Stored data entries>
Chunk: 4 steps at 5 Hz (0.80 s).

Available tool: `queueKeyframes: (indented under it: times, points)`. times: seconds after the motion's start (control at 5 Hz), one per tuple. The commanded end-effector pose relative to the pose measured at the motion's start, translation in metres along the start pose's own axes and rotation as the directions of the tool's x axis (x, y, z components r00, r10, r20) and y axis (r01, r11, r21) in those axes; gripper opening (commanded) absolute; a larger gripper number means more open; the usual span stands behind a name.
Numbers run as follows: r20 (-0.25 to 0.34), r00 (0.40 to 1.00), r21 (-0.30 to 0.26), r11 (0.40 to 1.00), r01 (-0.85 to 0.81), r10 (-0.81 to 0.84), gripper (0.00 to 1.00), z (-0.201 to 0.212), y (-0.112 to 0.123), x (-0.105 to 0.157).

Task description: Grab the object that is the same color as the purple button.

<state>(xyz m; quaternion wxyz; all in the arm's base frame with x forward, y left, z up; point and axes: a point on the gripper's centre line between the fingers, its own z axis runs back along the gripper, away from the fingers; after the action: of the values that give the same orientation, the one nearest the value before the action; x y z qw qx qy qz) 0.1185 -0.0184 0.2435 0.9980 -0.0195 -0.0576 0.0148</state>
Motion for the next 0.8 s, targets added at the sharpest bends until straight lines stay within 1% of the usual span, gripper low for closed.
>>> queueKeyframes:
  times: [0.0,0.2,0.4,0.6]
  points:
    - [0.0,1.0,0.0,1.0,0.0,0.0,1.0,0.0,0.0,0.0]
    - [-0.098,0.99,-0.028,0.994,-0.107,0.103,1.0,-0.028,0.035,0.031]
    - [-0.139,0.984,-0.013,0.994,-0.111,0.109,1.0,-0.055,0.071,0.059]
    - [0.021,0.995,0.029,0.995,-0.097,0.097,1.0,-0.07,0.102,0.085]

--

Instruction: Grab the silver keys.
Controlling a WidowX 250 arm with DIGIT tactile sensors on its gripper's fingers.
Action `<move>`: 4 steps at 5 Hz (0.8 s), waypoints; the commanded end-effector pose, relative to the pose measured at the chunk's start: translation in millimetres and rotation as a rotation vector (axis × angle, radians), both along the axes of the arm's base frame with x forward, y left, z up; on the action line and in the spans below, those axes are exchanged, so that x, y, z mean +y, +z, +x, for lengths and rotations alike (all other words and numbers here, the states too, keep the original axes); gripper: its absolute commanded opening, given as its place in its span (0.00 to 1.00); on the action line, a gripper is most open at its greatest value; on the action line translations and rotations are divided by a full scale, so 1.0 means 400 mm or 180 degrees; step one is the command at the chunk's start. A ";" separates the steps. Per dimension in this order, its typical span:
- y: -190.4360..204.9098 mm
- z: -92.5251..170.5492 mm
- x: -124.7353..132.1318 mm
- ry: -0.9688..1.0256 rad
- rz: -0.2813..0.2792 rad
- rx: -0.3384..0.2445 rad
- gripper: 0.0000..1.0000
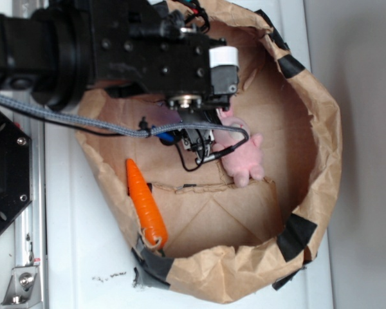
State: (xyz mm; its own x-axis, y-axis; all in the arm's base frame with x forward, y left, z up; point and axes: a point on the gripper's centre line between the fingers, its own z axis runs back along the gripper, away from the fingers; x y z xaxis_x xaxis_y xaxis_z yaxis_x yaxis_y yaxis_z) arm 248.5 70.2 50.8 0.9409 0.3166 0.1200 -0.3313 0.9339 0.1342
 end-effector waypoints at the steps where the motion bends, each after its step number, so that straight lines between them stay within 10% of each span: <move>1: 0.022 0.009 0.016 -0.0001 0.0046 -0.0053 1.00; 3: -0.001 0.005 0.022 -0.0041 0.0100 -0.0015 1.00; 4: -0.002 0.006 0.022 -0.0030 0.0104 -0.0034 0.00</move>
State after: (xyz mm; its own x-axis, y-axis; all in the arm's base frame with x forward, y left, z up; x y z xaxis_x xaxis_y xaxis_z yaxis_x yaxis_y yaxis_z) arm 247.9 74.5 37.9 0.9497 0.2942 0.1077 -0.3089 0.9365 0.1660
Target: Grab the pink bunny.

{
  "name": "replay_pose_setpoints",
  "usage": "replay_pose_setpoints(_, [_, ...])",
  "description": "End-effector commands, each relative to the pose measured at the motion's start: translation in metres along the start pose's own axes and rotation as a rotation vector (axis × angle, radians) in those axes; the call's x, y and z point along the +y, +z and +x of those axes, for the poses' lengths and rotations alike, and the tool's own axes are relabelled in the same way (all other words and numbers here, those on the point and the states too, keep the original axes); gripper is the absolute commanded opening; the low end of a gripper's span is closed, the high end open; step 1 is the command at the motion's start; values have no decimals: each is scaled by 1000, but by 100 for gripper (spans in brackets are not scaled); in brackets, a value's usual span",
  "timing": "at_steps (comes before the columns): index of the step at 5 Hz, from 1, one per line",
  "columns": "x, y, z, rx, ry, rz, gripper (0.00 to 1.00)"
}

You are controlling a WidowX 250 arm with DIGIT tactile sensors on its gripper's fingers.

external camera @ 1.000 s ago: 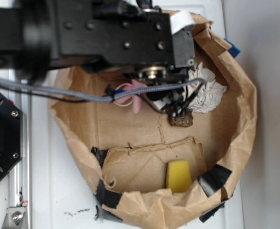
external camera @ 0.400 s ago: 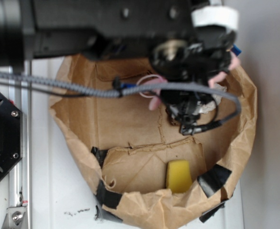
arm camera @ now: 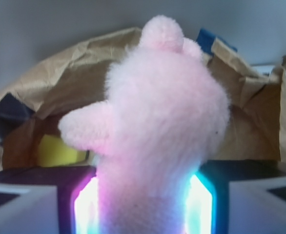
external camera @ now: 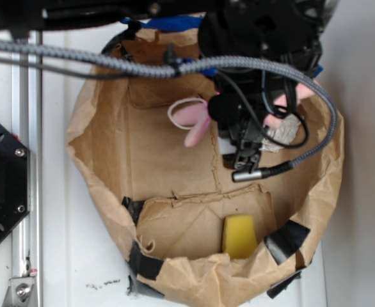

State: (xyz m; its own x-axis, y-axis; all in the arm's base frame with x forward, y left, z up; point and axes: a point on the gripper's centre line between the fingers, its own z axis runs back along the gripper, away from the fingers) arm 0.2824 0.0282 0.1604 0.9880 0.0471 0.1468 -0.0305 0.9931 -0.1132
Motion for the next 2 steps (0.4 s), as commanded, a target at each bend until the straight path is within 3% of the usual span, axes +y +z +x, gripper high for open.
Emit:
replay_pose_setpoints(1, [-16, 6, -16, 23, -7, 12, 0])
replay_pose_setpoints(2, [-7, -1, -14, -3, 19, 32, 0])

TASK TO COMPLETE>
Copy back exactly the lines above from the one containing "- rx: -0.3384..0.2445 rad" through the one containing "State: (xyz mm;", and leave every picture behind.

TASK RESULT>
- rx: -0.3384..0.2445 rad
- gripper: 0.0000..1.0000
State: (xyz mm; its own x-axis, y-axis; all in the arm's base frame with x forward, y left, z up; point and axes: a point on the gripper's centre line between the fingers, its own z axis runs back along the gripper, away from the fingers; x y z xaxis_x xaxis_y xaxis_z yaxis_x yaxis_y yaxis_z) arm 248.5 70.2 50.8 0.9409 0.3166 0.1200 -0.3313 0.9339 0.1342

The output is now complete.